This means the architecture is portable. The reference implementation uses iTop, Prometheus, OSQuery, and Ollama. An alternative deployment could use ServiceNow, Datadog, CrowdStrike, and Azure OpenAI: same orchestration logic, different adapters.
Mechanical validation runs before any LLM touches a change:
yamllint → ansible-lint → OPA/Rego conftest → LLM semantic review → CAB approval
Standard changes auto-execute after passing the mechanical floor. Normal changes queue for human approval. The LLM's only job: "does this change make sense given the current cluster state?" A question it's good at, applied after deterministic tools have already caught structural errors.
The cluster is being hardened to CIS Controls v8.1 Implementation Group 1, 56 safeguards covering asset inventory, secure configuration, audit logging, access control, backup verification, and incident response. Ethops agents are governed as AI systems under RadioAstronomy.io's NIST AI RMF-aligned governance framework, with lifecycle checkpoints, risk classification, and model cards for each persona. The operational implementation is documented in the NIST AI RMF Cookbook.
This governance exists not because regulations require it, but because autonomous agents making infrastructure decisions that affect research data integrity carry a duty of care. RadioAstronomy.io voluntarily adopted Colorado SB-24-205's Duty of Care framework as the regulatory anchor for this responsibility.
The ethops-kb is a version-controlled knowledge base structured for both human reading and programmatic agent retrieval. All agent-authored content passes through the same review gates as code. The human operator reviews and merges.
Documents are classified through a structured tagging schema: document type, technology domain, audience (agent/human/both), compliance framework, specific CIS control mapping, and references to CMDB configuration items. Agents retrieve content by querying tags, not by navigating directories. This is the institutional memory of the agent team: runbooks, asset sheets, incident postmortems, compliance evidence, architecture documentation, all version-controlled, all structured for both human reading and programmatic retrieval.
Every agent action is recorded in a tamper-evident log before execution. The log is designed so that retroactive modification or deletion of records is detectable.

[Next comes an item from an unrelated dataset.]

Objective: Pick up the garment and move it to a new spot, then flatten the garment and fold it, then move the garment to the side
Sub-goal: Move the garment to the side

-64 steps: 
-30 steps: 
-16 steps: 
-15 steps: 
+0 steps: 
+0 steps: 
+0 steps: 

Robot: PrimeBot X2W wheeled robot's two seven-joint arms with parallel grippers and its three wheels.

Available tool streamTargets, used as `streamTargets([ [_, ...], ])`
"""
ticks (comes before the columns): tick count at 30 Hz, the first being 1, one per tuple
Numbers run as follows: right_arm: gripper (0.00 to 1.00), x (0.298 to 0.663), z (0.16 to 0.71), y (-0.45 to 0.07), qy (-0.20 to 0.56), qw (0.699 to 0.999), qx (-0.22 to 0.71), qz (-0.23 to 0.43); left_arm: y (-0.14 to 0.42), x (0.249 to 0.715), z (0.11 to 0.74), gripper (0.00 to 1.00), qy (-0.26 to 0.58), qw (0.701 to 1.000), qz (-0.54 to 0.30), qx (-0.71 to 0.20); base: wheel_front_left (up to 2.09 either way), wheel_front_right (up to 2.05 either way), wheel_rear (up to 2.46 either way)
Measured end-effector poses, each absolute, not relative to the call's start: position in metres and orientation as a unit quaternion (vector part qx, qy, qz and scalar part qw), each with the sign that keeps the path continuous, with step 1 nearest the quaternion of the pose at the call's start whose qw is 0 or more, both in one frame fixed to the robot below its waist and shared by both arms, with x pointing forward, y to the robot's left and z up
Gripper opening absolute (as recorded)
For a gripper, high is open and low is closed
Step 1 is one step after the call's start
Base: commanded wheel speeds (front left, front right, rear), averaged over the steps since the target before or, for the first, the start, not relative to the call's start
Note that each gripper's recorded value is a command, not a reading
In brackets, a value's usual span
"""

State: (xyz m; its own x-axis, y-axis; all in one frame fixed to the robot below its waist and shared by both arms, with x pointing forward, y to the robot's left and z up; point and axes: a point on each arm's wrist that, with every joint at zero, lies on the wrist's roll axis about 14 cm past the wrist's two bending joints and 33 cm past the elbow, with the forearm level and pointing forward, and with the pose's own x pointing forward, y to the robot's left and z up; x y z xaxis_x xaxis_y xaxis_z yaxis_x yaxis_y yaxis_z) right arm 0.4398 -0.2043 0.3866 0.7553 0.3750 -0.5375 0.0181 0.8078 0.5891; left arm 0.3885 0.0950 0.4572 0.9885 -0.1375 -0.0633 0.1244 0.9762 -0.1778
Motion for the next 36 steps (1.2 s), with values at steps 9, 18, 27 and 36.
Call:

The log captures identity (which persona, which ephemeral instance), timing, action type (query, ticket update, playbook execution, PR submission, inference request), context (ticket reference, affected CIs, KB documents), outcome, and inference cost (model, tokens, latency).
This serves three functions: operational visibility (what are the agents doing right now), debugging (what exactly happened when something went wrong), and compliance evidence (auditable action records with tamper detection supporting processing integrity requirements across multiple frameworks).
ethops/
├── assets/ # Images, banners, infographics
├── docs/ # Public documentation
│ ├── documentation-standards/ # Template library and guidelines
│ └── data-science-infrastructure.md
├── AGENTS.md # Agent conventions and constraints
├── CODE_OF_CONDUCT.md
├── CONTRIBUTING.md
├── LICENSE # MIT (code)
├── LICENSE-DATA # CC-BY-4.0 (data/content)
├── SECURITY.md
└── README.md
iTop's community edition includes full ITIL processes, a customizable CMDB with CI types for servers and VMs, REST API for programmatic ticket lifecycle, webhooks, automated dispatch rules with state machines, SLA calculation, and data synchronization collectors for Azure/AWS/Ansible. All free, self-hosted. The architecture depends on ITIL processes and a ticket system with these capabilities, not on iTop specifically. iTop was selected on economics and completeness.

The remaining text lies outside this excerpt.